Work request: Copy out every line of the data where the word "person" is found.

═══ Supplied data

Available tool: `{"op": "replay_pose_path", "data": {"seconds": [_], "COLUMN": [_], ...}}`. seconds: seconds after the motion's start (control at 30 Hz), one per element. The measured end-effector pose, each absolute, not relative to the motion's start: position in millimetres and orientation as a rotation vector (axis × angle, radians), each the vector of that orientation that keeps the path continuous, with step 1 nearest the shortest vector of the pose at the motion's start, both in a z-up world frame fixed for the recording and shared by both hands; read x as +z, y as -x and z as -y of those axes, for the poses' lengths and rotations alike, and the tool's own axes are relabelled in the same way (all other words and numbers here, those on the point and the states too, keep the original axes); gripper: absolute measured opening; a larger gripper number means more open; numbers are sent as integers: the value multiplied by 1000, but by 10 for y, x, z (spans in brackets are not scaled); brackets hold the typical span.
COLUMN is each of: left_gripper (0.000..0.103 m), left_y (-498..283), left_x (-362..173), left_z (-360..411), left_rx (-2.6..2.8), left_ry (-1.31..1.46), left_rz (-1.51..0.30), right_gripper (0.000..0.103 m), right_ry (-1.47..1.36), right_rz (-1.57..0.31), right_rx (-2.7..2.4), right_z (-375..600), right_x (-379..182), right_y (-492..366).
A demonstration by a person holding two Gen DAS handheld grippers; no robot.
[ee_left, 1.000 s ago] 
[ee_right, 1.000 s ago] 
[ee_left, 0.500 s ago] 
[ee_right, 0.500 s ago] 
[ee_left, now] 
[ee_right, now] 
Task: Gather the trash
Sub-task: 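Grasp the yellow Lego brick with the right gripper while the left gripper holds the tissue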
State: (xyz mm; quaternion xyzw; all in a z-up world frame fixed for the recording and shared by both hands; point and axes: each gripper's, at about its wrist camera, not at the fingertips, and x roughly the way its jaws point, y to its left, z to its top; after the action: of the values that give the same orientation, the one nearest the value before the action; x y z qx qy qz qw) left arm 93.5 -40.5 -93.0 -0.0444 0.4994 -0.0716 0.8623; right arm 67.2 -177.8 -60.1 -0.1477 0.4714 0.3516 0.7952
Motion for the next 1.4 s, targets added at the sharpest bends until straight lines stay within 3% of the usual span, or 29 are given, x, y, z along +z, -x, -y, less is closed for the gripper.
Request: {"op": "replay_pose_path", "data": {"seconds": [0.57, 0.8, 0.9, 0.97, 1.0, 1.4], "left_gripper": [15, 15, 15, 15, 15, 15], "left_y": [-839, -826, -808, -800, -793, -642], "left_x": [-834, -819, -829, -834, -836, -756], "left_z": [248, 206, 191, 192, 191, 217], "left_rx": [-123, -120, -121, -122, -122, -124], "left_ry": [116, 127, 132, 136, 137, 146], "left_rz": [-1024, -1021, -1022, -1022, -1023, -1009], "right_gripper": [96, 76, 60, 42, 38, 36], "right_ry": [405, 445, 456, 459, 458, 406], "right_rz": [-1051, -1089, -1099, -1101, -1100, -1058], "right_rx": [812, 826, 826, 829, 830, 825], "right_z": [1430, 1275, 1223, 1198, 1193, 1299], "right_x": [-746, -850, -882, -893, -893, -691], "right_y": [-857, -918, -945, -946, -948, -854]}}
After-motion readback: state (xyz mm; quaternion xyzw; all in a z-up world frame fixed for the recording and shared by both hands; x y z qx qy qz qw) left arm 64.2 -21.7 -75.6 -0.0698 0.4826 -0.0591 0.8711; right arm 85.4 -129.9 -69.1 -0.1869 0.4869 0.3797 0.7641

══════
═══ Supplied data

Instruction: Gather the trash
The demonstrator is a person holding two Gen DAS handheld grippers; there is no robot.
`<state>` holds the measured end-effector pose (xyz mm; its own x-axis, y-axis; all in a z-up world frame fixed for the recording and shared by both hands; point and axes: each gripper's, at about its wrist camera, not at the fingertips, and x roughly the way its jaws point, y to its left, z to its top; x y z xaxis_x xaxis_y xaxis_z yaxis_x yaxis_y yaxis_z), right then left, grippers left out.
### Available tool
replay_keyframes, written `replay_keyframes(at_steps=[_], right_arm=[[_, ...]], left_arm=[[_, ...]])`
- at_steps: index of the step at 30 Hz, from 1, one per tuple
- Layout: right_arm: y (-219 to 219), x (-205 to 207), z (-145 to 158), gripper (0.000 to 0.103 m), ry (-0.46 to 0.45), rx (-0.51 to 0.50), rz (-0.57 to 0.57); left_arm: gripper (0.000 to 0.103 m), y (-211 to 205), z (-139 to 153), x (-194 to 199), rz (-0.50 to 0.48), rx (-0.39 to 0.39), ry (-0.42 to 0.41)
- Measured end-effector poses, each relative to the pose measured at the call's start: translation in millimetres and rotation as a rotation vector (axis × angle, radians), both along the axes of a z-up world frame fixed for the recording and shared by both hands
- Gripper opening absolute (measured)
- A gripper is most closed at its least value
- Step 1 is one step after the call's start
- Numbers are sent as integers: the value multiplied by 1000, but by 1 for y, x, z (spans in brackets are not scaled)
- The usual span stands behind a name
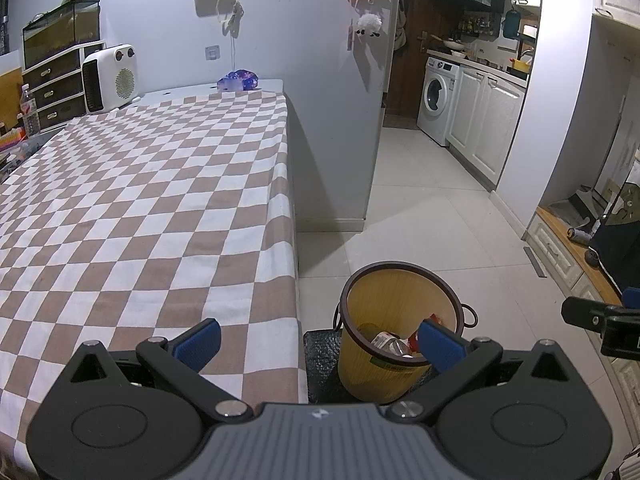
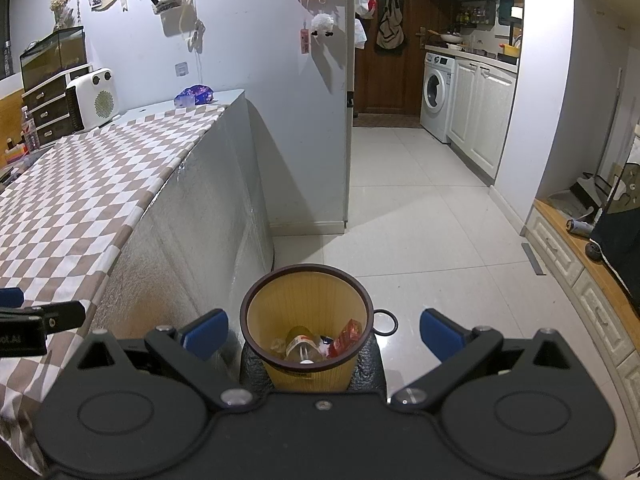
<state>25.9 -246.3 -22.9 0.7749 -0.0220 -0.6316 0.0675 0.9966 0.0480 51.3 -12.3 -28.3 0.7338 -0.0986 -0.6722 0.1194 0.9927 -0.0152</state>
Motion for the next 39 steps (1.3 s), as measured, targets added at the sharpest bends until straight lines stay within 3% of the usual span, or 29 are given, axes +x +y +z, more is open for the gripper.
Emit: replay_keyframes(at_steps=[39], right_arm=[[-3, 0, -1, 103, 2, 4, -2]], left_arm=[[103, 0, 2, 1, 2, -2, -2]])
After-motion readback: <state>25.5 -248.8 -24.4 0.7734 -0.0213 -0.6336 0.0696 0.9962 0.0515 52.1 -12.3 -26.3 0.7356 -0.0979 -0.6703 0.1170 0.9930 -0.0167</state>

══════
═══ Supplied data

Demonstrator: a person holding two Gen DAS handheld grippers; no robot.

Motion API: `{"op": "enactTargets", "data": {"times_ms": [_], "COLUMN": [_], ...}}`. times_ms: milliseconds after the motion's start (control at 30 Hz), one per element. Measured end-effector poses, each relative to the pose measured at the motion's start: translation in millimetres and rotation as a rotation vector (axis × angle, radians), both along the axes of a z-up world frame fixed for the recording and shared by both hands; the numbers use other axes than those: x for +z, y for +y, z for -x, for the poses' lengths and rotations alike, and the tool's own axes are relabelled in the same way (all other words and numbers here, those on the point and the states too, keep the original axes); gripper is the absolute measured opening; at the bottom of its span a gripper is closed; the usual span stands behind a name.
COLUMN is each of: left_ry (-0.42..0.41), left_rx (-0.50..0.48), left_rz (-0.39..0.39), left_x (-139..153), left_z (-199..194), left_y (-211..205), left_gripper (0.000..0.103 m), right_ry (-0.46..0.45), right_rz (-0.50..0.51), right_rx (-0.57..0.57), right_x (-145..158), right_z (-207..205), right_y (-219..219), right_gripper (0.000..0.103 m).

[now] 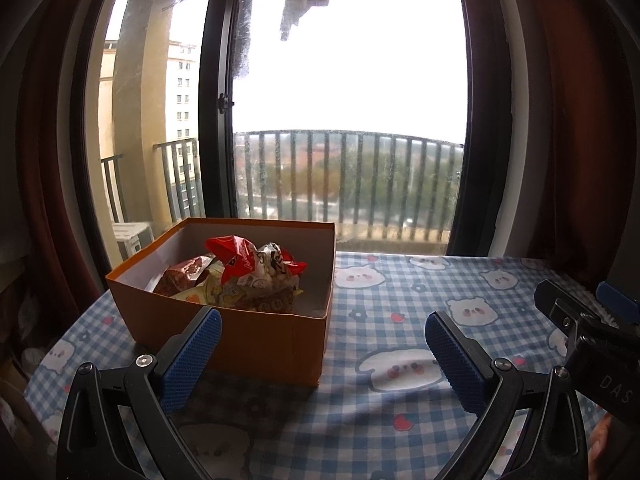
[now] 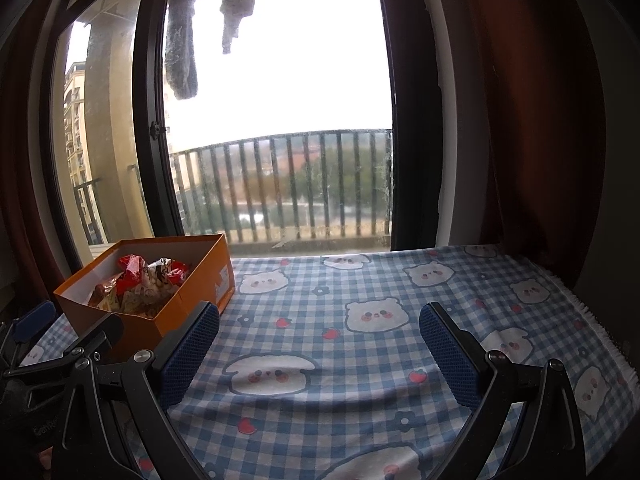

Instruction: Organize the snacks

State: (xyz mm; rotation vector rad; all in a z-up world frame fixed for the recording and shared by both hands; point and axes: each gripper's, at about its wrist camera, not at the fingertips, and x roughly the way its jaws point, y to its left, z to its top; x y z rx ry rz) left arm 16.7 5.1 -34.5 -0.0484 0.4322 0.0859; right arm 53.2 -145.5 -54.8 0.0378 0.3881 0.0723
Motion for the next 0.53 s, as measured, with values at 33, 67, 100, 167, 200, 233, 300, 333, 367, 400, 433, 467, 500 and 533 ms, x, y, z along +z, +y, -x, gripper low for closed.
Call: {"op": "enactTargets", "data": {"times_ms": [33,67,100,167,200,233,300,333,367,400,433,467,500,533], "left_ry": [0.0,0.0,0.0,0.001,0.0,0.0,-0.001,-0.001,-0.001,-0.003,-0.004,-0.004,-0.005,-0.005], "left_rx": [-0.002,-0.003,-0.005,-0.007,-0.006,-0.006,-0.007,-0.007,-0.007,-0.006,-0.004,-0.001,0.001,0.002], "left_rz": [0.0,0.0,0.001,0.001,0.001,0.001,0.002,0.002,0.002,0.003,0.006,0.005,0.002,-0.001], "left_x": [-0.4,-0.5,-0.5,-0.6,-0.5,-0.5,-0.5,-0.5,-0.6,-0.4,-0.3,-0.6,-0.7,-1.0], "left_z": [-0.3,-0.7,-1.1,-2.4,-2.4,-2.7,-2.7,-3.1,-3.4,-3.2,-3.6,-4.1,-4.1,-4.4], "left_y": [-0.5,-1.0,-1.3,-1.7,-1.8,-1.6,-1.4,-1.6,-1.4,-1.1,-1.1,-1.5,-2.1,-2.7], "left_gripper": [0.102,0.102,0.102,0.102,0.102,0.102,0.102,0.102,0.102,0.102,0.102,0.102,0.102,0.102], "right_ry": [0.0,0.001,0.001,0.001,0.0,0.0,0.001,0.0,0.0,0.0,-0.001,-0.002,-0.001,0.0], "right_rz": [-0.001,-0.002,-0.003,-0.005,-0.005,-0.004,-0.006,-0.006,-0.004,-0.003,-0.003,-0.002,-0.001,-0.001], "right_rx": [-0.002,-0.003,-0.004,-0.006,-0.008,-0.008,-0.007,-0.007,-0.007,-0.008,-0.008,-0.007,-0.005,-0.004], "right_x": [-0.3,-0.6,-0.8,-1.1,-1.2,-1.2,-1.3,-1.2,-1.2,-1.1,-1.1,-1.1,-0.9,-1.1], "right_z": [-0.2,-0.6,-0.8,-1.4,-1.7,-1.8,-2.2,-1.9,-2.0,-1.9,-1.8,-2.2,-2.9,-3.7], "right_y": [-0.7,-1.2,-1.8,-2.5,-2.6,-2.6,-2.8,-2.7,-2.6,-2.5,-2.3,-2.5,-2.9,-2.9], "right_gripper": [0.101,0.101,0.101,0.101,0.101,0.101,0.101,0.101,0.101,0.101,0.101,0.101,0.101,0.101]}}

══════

Task answer:
A demonstration by a person holding two Gen DAS handheld grippers; no robot.
The demonstrator is a person holding two Gen DAS handheld grippers; there is no robot.
Demonstrator: a person holding two Gen DAS handheld grippers; no robot.

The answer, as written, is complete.